(Dataset entries Opens)

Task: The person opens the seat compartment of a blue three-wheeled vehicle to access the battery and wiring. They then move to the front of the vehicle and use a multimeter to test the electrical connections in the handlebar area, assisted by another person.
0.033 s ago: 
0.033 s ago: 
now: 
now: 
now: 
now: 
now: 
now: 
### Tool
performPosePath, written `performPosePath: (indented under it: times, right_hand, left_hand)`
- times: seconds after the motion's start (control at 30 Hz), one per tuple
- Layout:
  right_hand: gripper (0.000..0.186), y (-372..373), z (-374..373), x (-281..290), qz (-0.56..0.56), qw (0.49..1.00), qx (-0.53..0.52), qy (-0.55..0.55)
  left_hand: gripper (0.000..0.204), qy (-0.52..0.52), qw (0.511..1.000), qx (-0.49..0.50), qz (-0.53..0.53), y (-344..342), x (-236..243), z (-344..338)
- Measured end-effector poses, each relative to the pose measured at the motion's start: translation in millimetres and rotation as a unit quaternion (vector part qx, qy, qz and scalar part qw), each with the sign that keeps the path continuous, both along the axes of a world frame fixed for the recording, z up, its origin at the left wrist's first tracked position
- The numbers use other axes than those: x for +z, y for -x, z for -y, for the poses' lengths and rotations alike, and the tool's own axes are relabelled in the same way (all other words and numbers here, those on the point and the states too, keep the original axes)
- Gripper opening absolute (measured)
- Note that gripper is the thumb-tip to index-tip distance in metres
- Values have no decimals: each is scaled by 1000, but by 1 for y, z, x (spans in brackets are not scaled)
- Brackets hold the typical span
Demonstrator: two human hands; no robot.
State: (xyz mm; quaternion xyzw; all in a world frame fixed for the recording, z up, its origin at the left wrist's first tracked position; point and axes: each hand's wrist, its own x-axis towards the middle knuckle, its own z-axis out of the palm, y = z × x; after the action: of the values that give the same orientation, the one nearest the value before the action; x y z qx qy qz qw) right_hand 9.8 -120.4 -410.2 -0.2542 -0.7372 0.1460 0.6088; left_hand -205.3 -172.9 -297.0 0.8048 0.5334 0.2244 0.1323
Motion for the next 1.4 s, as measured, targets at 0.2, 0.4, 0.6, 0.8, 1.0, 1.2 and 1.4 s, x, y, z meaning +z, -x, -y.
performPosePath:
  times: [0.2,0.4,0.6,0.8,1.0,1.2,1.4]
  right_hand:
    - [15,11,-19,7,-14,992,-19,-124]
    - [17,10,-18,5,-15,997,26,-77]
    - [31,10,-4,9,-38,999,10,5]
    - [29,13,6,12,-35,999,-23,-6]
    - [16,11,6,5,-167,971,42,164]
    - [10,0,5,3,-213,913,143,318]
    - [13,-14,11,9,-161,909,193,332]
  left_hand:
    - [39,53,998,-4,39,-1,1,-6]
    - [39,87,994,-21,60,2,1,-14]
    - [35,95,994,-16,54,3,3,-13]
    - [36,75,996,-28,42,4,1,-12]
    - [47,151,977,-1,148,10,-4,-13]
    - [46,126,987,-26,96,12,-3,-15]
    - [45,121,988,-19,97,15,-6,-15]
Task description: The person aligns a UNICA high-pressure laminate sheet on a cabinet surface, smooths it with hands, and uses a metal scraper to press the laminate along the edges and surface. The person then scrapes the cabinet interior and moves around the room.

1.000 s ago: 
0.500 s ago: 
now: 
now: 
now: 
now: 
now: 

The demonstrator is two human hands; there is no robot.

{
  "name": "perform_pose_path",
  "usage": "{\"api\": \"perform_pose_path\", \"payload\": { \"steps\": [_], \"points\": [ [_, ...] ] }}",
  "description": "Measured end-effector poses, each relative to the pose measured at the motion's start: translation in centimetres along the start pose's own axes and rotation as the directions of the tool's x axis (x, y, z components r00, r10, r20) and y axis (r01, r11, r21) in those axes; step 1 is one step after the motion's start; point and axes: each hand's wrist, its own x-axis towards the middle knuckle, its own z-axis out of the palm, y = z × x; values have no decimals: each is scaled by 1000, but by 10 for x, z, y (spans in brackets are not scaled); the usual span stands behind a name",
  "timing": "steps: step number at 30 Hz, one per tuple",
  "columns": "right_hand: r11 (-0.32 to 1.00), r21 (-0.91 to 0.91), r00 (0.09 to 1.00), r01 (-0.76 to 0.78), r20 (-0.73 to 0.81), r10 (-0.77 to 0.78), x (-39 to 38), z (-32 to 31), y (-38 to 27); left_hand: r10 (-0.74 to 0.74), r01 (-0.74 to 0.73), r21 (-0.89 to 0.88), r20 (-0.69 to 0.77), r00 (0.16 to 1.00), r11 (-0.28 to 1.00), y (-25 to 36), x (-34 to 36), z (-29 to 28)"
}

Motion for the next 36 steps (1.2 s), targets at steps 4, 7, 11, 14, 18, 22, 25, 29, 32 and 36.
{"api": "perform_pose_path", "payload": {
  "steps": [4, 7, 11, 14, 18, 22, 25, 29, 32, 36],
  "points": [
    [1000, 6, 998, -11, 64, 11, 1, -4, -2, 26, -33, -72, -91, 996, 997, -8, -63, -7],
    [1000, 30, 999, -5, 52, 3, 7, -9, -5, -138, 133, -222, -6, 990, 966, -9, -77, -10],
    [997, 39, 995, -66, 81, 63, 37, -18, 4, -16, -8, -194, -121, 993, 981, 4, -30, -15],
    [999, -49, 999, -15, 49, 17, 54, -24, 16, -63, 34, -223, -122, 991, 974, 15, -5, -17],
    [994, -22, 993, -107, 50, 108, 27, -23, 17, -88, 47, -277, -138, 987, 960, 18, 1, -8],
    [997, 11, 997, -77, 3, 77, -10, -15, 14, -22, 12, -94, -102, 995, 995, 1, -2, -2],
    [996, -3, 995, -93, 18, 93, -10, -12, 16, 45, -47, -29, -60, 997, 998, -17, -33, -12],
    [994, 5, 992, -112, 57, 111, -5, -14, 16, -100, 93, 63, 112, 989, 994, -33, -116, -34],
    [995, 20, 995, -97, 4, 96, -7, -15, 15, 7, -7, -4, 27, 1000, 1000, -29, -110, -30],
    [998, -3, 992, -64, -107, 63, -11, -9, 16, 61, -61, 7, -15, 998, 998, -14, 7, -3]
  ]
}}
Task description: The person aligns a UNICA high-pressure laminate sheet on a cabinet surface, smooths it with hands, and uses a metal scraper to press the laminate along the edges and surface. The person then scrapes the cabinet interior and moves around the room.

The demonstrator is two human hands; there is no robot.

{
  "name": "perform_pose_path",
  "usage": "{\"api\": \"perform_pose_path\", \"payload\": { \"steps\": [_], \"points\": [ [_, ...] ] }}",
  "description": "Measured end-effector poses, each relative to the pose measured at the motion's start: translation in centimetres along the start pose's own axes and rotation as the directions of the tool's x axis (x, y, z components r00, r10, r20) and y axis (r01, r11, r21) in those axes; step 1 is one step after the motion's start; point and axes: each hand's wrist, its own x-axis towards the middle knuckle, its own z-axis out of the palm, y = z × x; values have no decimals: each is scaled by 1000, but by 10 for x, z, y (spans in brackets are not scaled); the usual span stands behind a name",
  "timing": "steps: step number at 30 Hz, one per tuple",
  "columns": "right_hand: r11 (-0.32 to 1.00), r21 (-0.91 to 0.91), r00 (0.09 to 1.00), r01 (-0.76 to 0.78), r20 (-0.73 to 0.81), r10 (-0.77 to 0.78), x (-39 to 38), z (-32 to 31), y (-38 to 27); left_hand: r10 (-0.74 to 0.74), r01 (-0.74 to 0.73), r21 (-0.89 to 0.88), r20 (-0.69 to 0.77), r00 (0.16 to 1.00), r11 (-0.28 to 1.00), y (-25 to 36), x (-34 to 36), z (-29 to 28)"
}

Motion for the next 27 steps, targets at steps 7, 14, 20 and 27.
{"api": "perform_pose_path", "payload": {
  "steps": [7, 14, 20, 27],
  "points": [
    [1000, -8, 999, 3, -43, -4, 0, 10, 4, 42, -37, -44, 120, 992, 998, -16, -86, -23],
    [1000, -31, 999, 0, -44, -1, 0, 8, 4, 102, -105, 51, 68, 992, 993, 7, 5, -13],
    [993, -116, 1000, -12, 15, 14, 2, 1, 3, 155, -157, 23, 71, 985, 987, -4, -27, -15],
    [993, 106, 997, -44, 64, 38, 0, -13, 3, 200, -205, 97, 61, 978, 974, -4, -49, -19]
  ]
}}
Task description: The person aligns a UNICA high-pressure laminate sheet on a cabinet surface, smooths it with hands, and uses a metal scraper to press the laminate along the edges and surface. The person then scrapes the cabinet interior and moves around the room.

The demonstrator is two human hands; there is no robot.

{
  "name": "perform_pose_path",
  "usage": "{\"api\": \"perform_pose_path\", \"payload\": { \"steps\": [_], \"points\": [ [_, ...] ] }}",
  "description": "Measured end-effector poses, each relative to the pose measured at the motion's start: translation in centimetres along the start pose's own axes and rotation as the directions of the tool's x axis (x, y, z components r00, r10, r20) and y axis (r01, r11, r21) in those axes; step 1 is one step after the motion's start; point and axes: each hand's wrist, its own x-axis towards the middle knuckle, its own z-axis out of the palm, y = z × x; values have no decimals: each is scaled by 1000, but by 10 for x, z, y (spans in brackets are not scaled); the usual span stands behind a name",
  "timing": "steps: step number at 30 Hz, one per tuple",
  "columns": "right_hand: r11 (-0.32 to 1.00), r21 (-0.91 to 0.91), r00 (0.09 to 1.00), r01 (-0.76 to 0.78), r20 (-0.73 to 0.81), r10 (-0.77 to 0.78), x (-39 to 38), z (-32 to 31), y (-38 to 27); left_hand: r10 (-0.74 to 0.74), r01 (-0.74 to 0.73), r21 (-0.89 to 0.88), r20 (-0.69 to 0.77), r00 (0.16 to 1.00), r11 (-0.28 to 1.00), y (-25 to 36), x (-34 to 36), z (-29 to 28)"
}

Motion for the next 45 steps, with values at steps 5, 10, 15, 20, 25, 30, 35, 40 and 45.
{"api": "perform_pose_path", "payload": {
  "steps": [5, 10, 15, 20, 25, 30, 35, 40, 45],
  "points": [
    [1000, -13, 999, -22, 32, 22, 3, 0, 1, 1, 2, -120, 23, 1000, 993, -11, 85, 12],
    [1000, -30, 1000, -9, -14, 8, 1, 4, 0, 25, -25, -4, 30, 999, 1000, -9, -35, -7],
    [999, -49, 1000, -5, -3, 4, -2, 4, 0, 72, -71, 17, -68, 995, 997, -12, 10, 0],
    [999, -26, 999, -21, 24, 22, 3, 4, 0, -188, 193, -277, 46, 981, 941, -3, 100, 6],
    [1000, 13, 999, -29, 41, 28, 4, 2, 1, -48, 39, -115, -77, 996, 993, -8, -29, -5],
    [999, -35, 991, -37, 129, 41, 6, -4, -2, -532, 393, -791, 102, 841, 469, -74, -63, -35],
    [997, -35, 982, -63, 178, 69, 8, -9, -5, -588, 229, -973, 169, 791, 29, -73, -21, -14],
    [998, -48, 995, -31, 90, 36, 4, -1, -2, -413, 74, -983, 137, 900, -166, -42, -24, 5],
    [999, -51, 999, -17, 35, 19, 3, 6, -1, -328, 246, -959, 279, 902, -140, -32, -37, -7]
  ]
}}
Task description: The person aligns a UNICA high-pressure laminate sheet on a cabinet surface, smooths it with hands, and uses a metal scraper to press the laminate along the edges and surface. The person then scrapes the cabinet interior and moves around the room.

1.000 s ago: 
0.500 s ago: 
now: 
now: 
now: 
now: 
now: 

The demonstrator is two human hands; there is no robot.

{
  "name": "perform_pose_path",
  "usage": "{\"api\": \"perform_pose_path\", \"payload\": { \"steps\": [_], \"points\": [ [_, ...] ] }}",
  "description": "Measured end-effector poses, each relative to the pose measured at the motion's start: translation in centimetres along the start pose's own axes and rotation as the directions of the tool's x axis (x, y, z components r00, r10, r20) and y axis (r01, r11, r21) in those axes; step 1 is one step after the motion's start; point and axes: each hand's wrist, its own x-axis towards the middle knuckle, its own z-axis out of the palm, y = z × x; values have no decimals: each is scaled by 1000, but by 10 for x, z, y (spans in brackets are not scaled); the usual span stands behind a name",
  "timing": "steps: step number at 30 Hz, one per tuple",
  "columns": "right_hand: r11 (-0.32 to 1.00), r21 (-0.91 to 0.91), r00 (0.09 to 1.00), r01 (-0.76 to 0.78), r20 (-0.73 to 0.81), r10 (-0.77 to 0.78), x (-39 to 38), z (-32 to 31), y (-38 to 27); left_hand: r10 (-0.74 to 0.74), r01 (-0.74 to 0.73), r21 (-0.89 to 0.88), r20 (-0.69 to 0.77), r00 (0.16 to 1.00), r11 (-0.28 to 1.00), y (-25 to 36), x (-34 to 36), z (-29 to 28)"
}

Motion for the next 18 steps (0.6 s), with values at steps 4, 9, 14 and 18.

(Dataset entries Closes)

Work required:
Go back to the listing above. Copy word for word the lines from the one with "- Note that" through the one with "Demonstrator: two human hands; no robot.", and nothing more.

Result:
- Note that gripper is the thumb-tip to index-tip distance in metres
- Values have no decimals: each is scaled by 1000, but by 1 for y, z, x (spans in brackets are not scaled)
- Brackets hold the typical span
Demonstrator: two human hands; no robot.

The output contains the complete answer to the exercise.